# A weight-sharing Bayesian neural network for consistent feature selection with applications in cancer gene expression data

**Authors:** Akanksha Mishra, Wei Xia, Clint Pazhayidam George

PMC · DOI: 10.1186/s12859-026-06397-0 · BMC Bioinformatics · 2026-02-27

## TL;DR

This paper introduces a new Bayesian neural network method for selecting important genes in cancer data, improving accuracy and interpretability of results.

## Contribution

The novel weight-sharing Bayesian neural network (wsBNN) enables interpretable feature selection in high-dimensional genomic datasets.

## Key findings

- wsBNN outperforms state-of-the-art nonlinear methods in predictive performance and feature selection consistency.
- The model identifies biologically relevant genes and pathways in breast cancer data, such as those related to ERBB2 and PI3K/AKT signaling.
- wsBNN balances sparsity, interpretability, and scalability for genomic analysis.

## Abstract

Advances in sequencing technologies generate extensive genetic information. Datasets such as the Cancer Genome Atlas (TCGA) BRCA facilitate large-scale cancer gene expression analyses, providing insights into the molecular mechanisms driving tumor progression. Effective feature selection—identifying cancer or its subtype-related genes from expression profiles—is critical, as it enhances diagnostic accuracy and guides personalized therapies. However, feature selection is hindered by dimensionality, low sample sizes, and nonlinear interactions within the data, making traditional models, including LASSO and its Bayesian counterparts, inadequate for interpretable feature selection. We thus propose a novel weight-sharing Bayesian neural network (wsBNN) leveraging shared spike-and-slab priors within a neural network framework to enable adaptive weight shrinkage for efficient and interpretable feature selection.
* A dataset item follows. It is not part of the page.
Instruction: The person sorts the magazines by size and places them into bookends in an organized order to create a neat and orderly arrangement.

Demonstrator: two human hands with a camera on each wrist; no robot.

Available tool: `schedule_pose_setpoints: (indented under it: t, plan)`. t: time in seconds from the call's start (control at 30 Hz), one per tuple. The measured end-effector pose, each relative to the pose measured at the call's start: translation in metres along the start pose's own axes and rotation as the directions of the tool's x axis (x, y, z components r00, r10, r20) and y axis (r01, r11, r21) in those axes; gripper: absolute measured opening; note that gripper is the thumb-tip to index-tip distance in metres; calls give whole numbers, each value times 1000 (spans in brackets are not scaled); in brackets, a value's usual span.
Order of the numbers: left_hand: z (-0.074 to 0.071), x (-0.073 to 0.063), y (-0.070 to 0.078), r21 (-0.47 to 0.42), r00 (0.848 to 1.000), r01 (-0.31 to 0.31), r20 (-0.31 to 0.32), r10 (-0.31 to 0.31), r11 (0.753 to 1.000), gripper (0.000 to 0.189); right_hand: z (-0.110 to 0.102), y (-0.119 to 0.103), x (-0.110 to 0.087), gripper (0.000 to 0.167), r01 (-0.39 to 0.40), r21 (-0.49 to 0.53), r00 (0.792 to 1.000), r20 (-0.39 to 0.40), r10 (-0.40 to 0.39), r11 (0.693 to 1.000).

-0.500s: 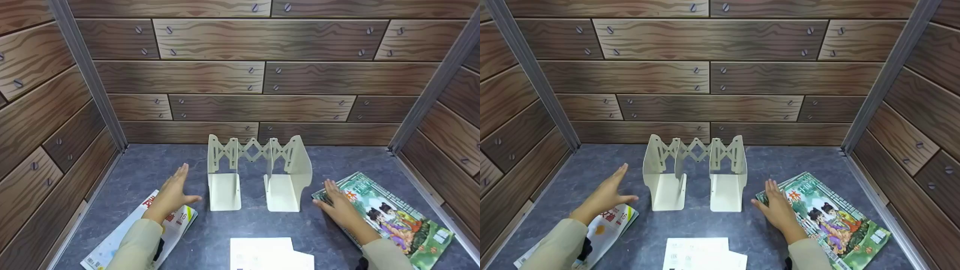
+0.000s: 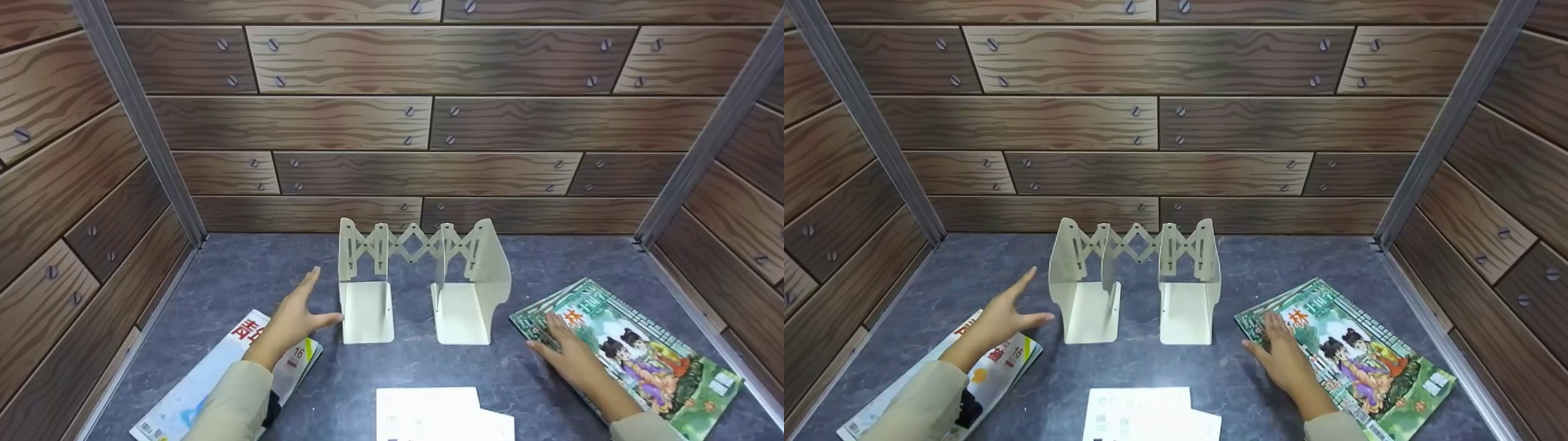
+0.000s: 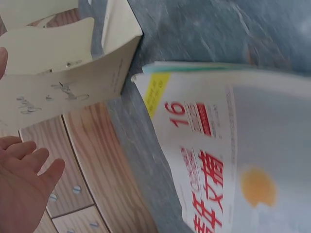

We incorporate a scalable variational Bayes inference embedded in backpropagation while ensuring effective feature selection. Studying the theoretical properties of the variational posterior shows insights into the performance and theoretical guarantees of wsBNN. Both simulated and real-world dataset experiments show that wsBNN surpasses state-of-the-art nonlinear methods, including frequentist neural networks, in terms of predictive performance and consistency in feature selection. Furthermore, it competes well with classical methods such as Random Forests and Gradient Boosting. TCGA BRCA data study highlights wsBNN’s practical applicability in identifying key biomarkers, particularly in Breast Cancer analysis. The model effectively captured cancer-associated genes and pathways—particularly those related to ERBB2 and PI3K/AKT signaling, immune regulation, and cell cycle control—showing superior biological relevance and interpretability compared to baseline methods.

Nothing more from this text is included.